» **What the task requires**
Beginning at the top of the data below, write out every line exactly until you reach the line with "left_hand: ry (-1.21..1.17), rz", and include that line.

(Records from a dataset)
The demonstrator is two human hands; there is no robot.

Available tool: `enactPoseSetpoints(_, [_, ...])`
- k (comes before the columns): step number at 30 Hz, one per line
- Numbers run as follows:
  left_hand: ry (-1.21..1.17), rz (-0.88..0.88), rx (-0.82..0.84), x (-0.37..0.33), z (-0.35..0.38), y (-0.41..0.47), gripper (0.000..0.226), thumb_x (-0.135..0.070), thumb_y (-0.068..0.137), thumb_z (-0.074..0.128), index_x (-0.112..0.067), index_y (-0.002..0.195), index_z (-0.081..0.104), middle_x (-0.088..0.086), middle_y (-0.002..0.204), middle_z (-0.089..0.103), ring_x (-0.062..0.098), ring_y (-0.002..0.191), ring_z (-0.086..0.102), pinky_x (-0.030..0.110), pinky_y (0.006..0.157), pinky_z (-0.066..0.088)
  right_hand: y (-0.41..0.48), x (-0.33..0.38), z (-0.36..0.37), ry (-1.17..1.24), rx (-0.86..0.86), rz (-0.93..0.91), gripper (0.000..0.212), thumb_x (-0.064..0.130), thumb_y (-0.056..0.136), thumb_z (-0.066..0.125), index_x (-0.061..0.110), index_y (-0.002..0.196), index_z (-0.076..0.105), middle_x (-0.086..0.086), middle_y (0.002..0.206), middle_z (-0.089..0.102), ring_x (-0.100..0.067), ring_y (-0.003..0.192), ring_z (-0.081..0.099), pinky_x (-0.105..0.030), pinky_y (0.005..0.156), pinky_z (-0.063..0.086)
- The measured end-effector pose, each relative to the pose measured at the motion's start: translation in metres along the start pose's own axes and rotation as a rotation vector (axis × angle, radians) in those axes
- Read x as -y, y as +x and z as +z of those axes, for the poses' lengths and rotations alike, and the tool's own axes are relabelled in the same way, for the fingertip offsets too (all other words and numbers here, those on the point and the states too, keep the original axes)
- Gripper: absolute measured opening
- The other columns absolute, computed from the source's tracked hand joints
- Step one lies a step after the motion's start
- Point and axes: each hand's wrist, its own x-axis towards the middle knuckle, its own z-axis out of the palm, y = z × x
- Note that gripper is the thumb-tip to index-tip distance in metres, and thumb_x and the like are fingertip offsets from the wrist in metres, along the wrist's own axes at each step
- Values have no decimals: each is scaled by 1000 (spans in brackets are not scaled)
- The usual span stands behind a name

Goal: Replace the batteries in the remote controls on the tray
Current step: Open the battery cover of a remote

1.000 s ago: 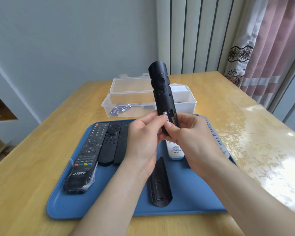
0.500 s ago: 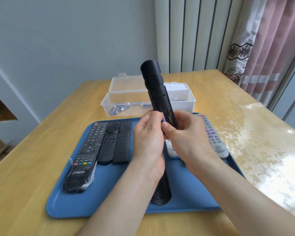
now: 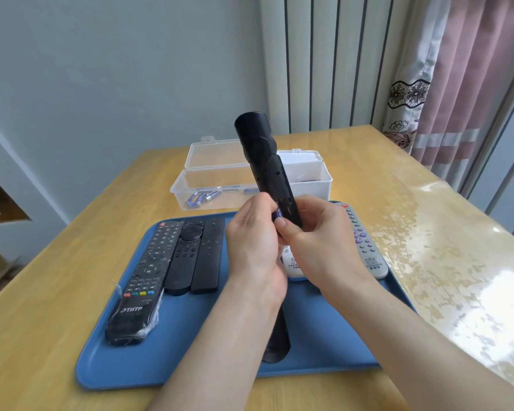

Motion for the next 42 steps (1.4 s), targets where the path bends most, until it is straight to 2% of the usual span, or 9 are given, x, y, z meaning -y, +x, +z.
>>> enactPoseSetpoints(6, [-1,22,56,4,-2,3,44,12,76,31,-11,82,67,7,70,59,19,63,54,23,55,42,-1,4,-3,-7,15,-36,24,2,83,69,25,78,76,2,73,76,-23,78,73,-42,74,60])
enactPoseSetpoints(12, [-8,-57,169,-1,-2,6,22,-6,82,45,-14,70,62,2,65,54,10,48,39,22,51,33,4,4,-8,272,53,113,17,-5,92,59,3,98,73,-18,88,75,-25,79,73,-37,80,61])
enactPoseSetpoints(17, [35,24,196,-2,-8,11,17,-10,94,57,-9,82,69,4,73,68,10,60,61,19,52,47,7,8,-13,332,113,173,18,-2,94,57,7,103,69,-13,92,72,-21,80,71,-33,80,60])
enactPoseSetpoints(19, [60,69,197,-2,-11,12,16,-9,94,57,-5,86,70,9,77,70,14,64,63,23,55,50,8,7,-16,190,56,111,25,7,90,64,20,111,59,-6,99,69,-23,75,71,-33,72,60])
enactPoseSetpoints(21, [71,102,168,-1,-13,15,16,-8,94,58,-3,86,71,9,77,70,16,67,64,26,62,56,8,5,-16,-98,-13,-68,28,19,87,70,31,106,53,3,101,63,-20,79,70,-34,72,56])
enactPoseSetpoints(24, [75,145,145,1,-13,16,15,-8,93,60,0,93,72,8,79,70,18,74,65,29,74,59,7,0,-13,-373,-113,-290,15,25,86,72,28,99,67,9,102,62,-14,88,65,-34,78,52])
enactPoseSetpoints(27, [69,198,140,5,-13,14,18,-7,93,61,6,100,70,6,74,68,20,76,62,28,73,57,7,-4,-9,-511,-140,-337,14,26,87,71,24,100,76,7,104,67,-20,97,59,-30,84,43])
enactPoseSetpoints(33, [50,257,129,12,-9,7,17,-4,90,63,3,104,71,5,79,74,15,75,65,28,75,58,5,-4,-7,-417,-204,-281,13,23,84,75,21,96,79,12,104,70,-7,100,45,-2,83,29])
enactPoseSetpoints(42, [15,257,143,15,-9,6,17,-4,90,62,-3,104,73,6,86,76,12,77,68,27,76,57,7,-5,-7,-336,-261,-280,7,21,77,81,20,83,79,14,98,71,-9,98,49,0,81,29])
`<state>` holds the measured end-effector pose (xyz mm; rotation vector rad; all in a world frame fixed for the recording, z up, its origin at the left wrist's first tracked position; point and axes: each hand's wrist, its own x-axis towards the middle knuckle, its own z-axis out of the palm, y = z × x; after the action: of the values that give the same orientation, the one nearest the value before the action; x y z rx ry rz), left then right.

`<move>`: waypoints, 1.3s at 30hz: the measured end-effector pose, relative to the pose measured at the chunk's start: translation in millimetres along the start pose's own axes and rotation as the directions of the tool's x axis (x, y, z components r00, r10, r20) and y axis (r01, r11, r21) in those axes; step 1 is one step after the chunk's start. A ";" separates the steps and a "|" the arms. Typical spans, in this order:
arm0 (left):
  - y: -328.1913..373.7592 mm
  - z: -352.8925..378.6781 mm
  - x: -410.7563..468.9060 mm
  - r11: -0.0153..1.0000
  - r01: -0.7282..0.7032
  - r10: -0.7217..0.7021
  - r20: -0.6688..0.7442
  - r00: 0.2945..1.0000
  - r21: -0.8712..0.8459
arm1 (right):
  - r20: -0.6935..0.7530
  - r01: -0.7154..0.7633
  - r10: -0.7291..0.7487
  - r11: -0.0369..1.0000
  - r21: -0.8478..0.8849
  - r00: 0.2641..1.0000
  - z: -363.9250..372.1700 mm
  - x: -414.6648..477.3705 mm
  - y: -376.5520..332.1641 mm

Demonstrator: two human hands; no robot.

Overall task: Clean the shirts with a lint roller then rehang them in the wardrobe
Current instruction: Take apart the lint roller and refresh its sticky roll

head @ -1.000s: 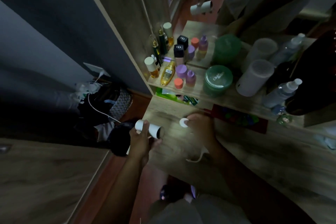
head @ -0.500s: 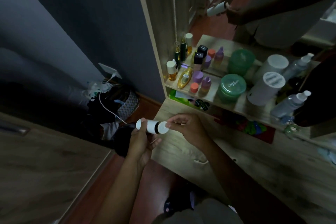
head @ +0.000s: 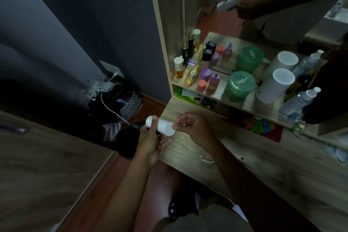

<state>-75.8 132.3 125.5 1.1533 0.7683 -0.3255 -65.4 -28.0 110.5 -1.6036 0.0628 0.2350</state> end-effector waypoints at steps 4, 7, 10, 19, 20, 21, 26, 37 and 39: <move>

» **Task solution**
The demonstrator is two human hands; there is no robot.

Available tool: `enactPoseSetpoints(_, [_, ...])`
- k (comes before the columns): step number at 30 Hz, one per line
- Numbers run as follows:
  left_hand: ry (-1.21..1.17), rz (-0.88..0.88), rx (-0.82..0.84), x (-0.37..0.33), z (-0.35..0.38), y (-0.41..0.47), gripper (0.000..0.226), thumb_x (-0.135..0.070), thumb_y (-0.068..0.137), thumb_z (-0.074..0.128), index_x (-0.112..0.067), index_y (-0.002..0.195), index_z (-0.081..0.104), middle_x (-0.088..0.086), middle_y (-0.002..0.204), middle_z (-0.089..0.103), ring_x (-0.062..0.098), ring_y (-0.002..0.191), ring_z (-0.086..0.102), pinky_x (-0.030..0.110), pinky_y (0.006..0.157), pinky_z (-0.066..0.088)

This answer has been written out in full.